Question

Use the Integral Test to determine the convergence or divergence of the series. $$ \frac{1}{3}+\frac{1}{5}+\frac{1}{7}+\frac{1}{9}+\frac{1}{11}+\cdots $$

Short answer

The series is divergent.

Step-by-step solution

Formulate the Function

Formulate the function \(f(x) = \frac{1}{2x+1}\) that matches the terms of the series when \(x\) is a non-negative integer. We start with \(f(x)\) because this function will produce the terms in our series when we substitute positive integers for \(x\).

Determine Convergence

This function should satisfy the three conditions that make it suitable for the Integral Test. It is continuous, positive, and decreasing on the interval \([0, \infty)\).

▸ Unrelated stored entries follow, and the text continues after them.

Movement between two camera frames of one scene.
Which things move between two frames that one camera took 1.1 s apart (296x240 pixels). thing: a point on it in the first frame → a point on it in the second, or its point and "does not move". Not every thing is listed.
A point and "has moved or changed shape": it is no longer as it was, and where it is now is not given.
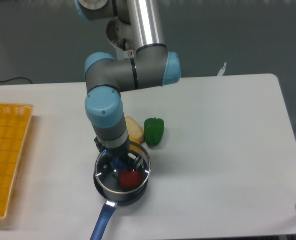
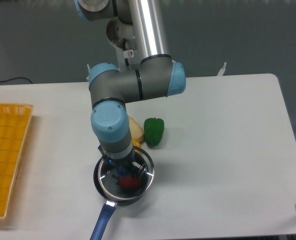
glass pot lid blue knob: x=114 y=175 has moved or changed shape
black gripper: x=121 y=152 → x=124 y=163
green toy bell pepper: x=154 y=128 does not move
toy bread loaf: x=133 y=128 does not move
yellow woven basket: x=8 y=126 does not move
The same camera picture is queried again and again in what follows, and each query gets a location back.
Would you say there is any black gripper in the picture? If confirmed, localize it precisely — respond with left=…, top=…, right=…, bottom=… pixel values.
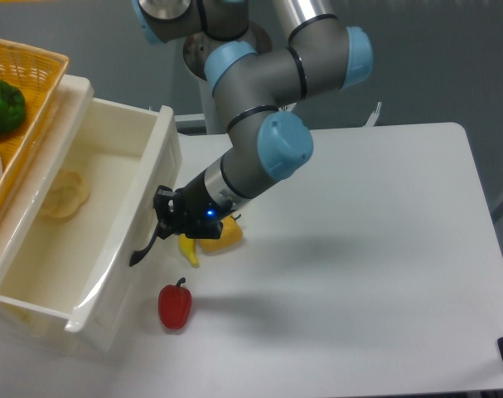
left=153, top=173, right=233, bottom=240

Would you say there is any white top drawer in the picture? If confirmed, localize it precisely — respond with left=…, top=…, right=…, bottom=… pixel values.
left=0, top=97, right=184, bottom=335

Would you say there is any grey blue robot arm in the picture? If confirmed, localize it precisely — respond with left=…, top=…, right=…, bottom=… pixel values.
left=133, top=1, right=373, bottom=239

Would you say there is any white drawer cabinet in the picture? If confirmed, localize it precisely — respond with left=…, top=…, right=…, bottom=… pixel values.
left=0, top=74, right=184, bottom=357

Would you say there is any yellow banana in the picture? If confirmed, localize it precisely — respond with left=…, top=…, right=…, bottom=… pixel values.
left=178, top=235, right=200, bottom=268

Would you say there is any yellow bell pepper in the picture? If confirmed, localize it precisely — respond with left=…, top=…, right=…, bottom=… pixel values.
left=199, top=216, right=244, bottom=253

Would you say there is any red bell pepper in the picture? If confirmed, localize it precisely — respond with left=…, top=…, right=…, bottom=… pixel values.
left=157, top=277, right=192, bottom=330

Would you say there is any round bread bun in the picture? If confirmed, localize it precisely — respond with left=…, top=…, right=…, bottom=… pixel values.
left=38, top=168, right=89, bottom=220

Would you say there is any yellow woven basket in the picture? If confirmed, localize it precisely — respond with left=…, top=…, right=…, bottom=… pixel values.
left=0, top=39, right=70, bottom=212

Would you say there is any green bell pepper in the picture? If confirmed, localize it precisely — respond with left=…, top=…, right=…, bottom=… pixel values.
left=0, top=80, right=26, bottom=134

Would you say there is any black top drawer handle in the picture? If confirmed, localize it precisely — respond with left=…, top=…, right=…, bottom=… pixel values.
left=128, top=224, right=161, bottom=267

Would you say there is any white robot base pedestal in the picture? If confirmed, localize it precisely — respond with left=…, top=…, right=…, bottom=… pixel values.
left=182, top=22, right=273, bottom=134

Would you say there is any white metal bracket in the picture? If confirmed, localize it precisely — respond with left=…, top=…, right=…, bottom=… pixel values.
left=364, top=101, right=382, bottom=128

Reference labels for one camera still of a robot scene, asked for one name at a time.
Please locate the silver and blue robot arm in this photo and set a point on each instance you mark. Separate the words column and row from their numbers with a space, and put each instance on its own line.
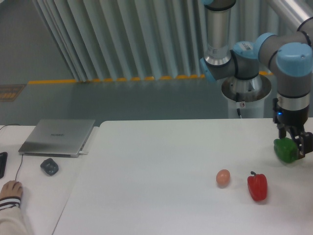
column 289, row 58

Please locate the silver closed laptop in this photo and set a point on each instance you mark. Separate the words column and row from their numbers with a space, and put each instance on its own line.
column 58, row 138

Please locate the green bell pepper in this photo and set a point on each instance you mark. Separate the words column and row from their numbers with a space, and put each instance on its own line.
column 286, row 150

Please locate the black keyboard edge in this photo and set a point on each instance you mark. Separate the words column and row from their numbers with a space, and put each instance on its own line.
column 3, row 160

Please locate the person's hand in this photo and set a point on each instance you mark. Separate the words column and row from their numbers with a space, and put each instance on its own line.
column 12, row 189

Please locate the grey pleated curtain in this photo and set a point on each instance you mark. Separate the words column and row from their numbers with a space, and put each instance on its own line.
column 128, row 39

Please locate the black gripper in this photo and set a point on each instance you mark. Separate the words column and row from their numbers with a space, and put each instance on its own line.
column 292, row 121

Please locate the brown egg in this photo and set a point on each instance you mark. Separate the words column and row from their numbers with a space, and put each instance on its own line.
column 223, row 178

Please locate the cream sleeve forearm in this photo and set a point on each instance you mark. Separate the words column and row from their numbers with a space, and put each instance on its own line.
column 11, row 217

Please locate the red bell pepper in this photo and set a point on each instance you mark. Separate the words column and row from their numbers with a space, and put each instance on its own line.
column 257, row 186

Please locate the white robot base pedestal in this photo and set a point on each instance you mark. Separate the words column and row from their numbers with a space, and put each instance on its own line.
column 246, row 98

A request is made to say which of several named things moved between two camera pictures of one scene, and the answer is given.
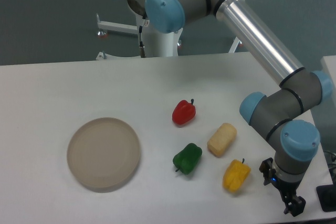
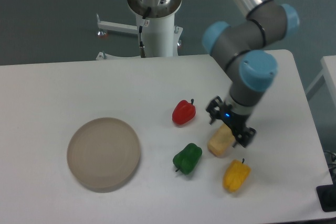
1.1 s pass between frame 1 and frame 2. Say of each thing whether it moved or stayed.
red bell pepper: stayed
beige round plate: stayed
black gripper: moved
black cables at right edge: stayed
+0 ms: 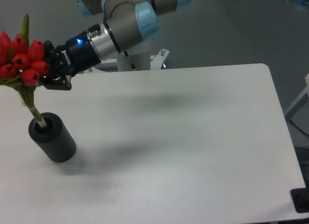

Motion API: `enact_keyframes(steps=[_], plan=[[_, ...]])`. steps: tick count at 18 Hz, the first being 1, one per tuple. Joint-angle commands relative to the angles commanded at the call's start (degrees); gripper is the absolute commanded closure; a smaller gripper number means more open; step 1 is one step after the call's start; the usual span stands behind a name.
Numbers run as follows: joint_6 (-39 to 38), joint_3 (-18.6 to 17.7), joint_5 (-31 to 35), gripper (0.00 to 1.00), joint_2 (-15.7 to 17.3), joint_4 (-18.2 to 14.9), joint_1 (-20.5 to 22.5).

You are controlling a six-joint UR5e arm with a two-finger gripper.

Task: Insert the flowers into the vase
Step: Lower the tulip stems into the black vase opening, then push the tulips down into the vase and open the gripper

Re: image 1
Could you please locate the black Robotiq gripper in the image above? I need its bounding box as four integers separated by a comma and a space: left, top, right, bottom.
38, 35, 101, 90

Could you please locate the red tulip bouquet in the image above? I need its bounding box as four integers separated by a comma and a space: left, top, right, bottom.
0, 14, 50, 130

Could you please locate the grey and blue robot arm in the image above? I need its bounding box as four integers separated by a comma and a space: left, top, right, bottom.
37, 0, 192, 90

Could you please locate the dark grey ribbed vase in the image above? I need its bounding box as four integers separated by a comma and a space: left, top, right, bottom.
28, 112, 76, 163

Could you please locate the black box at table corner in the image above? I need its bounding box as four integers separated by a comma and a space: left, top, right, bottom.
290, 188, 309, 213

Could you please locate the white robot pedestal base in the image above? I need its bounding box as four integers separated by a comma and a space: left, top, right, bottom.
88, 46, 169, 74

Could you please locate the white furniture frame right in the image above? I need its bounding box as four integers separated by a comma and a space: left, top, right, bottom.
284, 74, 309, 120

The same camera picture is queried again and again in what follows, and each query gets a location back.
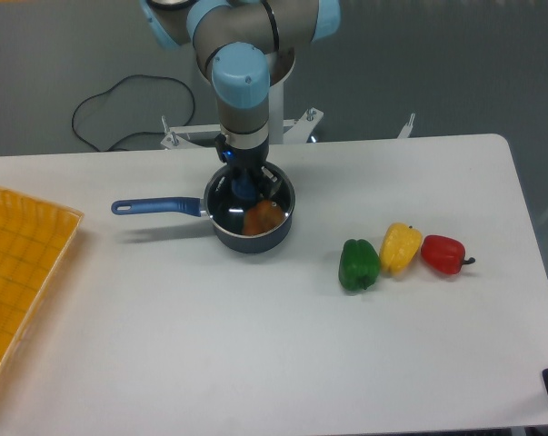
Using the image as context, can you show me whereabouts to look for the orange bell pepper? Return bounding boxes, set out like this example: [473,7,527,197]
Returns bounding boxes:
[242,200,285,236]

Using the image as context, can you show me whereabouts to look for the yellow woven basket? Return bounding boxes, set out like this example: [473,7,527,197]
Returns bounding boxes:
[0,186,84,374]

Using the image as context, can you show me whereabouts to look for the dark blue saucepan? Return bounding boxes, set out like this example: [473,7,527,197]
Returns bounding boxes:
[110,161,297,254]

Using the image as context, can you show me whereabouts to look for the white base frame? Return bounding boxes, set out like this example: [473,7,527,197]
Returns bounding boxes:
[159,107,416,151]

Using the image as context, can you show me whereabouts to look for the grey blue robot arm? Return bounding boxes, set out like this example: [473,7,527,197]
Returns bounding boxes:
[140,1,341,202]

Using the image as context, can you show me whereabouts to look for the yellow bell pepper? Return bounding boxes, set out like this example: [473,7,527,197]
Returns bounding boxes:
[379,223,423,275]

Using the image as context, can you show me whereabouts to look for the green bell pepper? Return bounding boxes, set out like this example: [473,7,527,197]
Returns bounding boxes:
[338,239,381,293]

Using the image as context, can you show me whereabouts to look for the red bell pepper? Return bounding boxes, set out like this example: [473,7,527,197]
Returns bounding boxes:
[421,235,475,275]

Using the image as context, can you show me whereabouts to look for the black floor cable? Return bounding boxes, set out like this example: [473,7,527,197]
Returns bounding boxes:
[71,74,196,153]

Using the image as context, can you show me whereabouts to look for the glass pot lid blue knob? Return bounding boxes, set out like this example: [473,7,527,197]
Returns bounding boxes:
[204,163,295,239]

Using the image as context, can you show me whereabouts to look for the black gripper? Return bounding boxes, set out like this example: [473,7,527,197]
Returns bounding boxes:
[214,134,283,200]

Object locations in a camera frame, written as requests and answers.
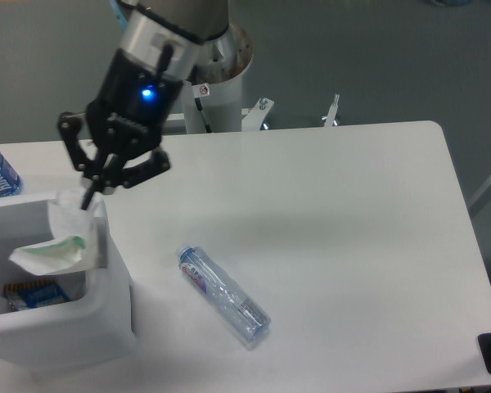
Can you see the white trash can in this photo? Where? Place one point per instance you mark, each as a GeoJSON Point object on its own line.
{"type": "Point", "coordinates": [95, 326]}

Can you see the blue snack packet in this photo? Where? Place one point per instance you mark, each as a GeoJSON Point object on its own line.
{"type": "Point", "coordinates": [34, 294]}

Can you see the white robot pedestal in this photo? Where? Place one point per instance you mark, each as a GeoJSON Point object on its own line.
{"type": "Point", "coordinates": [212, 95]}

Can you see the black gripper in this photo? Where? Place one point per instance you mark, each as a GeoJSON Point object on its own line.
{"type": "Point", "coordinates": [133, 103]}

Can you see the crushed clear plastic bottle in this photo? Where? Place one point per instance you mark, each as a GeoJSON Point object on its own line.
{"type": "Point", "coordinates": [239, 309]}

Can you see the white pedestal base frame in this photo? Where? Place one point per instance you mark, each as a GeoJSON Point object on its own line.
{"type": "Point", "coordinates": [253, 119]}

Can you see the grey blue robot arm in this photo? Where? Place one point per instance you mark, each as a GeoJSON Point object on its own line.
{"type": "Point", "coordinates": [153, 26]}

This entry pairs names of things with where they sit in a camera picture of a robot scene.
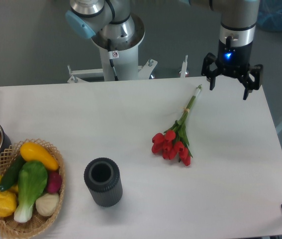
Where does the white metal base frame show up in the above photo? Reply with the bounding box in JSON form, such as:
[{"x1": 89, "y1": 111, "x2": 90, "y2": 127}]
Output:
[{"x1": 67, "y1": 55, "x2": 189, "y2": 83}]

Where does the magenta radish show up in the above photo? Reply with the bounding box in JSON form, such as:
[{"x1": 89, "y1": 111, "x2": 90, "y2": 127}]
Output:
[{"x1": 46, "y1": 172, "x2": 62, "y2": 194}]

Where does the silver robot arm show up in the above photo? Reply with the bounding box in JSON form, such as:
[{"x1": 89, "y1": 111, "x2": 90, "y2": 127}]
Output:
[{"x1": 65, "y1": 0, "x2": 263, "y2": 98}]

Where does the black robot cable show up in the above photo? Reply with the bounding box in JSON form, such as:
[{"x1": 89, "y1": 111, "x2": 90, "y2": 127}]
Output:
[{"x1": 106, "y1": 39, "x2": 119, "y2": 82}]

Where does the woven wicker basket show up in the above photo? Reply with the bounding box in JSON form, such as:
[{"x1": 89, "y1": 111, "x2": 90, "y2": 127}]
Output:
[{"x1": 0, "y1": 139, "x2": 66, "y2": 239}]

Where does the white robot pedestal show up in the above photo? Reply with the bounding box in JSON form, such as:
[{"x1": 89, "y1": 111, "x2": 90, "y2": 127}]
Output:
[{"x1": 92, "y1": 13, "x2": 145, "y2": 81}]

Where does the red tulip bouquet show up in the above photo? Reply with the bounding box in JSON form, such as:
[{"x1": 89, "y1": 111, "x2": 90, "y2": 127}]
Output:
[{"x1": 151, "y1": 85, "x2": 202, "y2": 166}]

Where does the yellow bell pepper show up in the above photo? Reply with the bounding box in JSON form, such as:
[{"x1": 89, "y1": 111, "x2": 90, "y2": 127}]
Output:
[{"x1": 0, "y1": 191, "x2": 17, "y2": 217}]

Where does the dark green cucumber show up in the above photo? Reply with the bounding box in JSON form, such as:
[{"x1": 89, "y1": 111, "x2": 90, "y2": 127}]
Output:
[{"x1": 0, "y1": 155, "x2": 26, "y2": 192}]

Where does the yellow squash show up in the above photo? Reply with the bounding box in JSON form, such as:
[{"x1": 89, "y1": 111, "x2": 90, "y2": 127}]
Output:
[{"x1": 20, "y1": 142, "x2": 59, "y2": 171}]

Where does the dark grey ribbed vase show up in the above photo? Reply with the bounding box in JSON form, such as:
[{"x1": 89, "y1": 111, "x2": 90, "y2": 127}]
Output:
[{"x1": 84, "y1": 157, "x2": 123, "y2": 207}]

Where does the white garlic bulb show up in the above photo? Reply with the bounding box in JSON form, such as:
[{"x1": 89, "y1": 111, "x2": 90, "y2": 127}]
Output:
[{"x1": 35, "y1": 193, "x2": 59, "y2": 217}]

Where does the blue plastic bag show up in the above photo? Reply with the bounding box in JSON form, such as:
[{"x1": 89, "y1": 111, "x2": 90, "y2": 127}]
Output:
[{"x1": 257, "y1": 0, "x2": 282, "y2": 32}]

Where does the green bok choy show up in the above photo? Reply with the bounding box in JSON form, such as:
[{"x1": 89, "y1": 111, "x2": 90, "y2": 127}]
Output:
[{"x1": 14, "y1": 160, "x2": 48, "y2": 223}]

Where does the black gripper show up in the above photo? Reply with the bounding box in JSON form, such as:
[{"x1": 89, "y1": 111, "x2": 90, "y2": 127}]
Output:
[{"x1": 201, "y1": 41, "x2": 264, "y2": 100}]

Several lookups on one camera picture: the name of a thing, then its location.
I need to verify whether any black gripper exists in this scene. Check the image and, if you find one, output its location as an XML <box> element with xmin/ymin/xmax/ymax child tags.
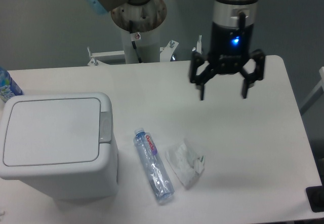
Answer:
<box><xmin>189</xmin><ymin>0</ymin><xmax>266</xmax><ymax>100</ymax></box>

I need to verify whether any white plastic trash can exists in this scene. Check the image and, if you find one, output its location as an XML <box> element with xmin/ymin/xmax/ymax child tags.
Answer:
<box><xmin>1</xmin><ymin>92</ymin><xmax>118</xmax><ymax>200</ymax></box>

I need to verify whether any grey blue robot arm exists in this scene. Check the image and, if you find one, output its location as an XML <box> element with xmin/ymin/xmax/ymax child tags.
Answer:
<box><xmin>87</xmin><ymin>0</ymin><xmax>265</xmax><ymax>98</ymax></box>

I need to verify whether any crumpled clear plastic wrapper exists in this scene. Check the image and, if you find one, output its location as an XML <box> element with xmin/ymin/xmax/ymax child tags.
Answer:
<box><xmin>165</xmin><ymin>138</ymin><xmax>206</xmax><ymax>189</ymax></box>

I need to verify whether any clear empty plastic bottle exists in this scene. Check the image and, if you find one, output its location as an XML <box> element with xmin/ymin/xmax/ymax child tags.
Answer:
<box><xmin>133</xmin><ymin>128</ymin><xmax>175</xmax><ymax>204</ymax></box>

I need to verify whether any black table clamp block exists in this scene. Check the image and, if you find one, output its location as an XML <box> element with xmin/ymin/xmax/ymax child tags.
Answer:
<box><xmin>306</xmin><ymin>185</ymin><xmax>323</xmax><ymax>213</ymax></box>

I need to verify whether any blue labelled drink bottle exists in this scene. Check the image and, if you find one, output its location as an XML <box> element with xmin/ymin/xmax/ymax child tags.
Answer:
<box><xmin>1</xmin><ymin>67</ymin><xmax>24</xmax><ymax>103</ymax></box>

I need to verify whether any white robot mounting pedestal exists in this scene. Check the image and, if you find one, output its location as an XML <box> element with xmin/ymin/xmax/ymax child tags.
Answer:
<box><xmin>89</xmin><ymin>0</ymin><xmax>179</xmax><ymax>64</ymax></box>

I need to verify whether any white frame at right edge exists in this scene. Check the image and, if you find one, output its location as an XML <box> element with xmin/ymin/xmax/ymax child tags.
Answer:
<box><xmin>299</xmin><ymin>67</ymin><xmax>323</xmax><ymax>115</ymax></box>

So, we can proceed with the Integral Test.

Compute the Integral

Calculate the integral of the function from 0 to infinity. The integral is \(\int_0^\infty \frac{1}{2x+1} dx\). This is an improper integral that can be solved using the basic antiderivative of \(1/x\) which is \(ln|x|\). The result of the integral is \(\lim_ {t \to \infty} ln(2t+1) - ln(1)\). When evaluating this limit at infinity, it is found to be infinity.

Interpret the Result

The result of our integral from Step 3 is infinity. According to the Integral Test, if the integral of \(f\) from \(1\) to \(\infty\) is infinite, this means that original series is divergent.